**TASK:** Below is a listing. Quote from it, exactly, the lines from the one containing "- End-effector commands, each" down to the one containing "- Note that", both ends included, and nothing else.

═══ DATASET

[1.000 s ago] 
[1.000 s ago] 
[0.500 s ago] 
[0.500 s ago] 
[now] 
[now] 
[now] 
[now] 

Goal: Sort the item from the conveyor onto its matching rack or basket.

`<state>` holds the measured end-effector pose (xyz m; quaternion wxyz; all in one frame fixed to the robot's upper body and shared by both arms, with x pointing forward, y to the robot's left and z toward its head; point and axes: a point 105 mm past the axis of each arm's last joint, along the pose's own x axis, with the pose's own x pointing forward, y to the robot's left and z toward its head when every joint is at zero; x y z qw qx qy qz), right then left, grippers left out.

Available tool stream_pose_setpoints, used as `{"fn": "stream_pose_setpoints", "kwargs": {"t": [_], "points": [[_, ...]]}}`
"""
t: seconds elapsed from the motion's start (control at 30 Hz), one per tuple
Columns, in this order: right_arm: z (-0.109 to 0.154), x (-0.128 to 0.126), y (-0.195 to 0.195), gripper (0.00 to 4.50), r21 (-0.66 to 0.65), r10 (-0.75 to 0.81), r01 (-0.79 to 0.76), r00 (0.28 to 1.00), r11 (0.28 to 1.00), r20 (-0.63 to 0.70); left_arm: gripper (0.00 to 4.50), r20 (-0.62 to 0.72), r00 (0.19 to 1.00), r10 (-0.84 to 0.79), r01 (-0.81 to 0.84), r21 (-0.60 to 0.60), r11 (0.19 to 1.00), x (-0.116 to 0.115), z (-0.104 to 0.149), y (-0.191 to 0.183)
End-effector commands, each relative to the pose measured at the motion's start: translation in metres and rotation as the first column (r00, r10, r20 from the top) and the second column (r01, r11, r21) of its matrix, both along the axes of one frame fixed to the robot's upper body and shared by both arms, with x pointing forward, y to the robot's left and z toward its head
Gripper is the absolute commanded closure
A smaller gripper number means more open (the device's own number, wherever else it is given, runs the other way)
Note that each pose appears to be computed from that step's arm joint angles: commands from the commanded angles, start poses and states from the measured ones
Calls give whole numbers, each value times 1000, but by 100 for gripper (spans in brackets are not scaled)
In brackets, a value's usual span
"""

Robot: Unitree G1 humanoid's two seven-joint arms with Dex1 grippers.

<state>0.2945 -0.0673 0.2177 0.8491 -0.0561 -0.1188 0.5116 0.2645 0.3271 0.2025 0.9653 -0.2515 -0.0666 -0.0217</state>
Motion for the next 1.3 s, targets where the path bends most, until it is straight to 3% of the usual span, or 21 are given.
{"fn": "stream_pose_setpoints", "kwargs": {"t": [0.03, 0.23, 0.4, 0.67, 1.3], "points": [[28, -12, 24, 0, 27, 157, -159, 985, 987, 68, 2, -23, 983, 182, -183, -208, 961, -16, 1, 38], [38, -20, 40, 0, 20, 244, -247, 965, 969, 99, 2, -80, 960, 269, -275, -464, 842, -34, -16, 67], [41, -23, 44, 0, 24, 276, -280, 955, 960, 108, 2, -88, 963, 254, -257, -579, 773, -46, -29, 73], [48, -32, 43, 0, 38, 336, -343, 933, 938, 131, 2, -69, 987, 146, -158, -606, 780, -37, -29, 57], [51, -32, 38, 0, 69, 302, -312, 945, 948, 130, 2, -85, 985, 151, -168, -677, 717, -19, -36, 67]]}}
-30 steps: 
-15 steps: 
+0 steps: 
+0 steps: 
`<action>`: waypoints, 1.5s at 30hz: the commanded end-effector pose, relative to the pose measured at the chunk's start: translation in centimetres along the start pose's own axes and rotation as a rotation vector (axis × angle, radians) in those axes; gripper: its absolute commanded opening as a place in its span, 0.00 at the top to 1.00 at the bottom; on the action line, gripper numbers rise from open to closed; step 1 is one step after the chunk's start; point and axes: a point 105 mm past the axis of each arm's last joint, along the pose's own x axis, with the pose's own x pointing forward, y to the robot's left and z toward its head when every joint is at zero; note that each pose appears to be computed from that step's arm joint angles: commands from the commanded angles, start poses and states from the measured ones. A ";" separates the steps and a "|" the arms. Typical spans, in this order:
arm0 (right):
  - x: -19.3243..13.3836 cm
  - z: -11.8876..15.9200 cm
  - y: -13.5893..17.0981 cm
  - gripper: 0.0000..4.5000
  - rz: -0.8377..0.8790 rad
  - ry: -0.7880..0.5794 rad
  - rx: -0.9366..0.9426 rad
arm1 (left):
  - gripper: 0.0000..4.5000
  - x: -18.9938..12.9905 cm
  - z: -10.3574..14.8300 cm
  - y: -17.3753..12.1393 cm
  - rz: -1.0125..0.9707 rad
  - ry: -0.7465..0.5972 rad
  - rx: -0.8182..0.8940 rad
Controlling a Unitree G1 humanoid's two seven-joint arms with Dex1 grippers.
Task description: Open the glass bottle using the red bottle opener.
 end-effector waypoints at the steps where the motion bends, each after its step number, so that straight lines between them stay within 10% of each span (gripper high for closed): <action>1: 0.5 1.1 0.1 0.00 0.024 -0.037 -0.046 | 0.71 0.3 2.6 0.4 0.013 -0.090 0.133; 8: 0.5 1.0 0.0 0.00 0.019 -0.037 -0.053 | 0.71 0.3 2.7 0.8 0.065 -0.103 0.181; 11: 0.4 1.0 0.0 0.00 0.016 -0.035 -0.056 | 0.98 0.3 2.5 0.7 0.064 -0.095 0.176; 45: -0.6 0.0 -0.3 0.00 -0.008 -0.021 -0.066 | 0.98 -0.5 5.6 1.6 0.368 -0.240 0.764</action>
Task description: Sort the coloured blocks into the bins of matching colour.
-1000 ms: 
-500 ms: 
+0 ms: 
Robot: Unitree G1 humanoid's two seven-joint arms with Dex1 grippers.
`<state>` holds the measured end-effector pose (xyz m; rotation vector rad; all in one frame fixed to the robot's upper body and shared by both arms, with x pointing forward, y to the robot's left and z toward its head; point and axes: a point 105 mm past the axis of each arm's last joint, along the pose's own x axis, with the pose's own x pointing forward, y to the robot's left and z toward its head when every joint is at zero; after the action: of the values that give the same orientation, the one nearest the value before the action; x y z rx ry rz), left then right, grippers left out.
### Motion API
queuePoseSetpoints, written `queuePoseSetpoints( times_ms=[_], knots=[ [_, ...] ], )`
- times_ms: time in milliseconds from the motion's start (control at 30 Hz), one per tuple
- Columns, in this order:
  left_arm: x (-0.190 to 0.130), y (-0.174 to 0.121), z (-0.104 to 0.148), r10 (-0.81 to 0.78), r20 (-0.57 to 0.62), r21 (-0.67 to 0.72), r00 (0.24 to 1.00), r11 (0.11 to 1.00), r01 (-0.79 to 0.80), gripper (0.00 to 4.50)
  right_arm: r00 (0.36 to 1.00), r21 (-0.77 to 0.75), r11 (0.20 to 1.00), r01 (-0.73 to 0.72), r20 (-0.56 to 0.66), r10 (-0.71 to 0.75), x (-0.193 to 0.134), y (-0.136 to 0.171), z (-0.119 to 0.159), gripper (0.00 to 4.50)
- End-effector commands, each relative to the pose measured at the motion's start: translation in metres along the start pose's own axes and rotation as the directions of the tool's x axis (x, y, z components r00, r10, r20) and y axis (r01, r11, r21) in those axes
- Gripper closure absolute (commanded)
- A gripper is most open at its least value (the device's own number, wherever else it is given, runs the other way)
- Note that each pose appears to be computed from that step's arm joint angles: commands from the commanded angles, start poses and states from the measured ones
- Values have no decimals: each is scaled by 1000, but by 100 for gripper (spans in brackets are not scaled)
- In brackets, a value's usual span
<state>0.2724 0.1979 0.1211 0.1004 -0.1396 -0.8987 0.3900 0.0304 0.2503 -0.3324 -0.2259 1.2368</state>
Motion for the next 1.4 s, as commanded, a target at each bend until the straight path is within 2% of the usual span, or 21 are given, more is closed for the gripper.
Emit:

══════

**EXERCISE RESPONSE:**
- End-effector commands, each relative to the pose measured at the motion's start: translation in metres along the start pose's own axes and rotation as the directions of the tool's x axis (x, y, z components r00, r10, r20) and y axis (r01, r11, r21) in those axes
- Gripper closure absolute (commanded)
- A gripper is most open at its least value (the device's own number, wherever else it is given, runs the other way)
- Note that each pose appears to be computed from that step's arm joint angles: commands from the commanded angles, start poses and states from the measured ones

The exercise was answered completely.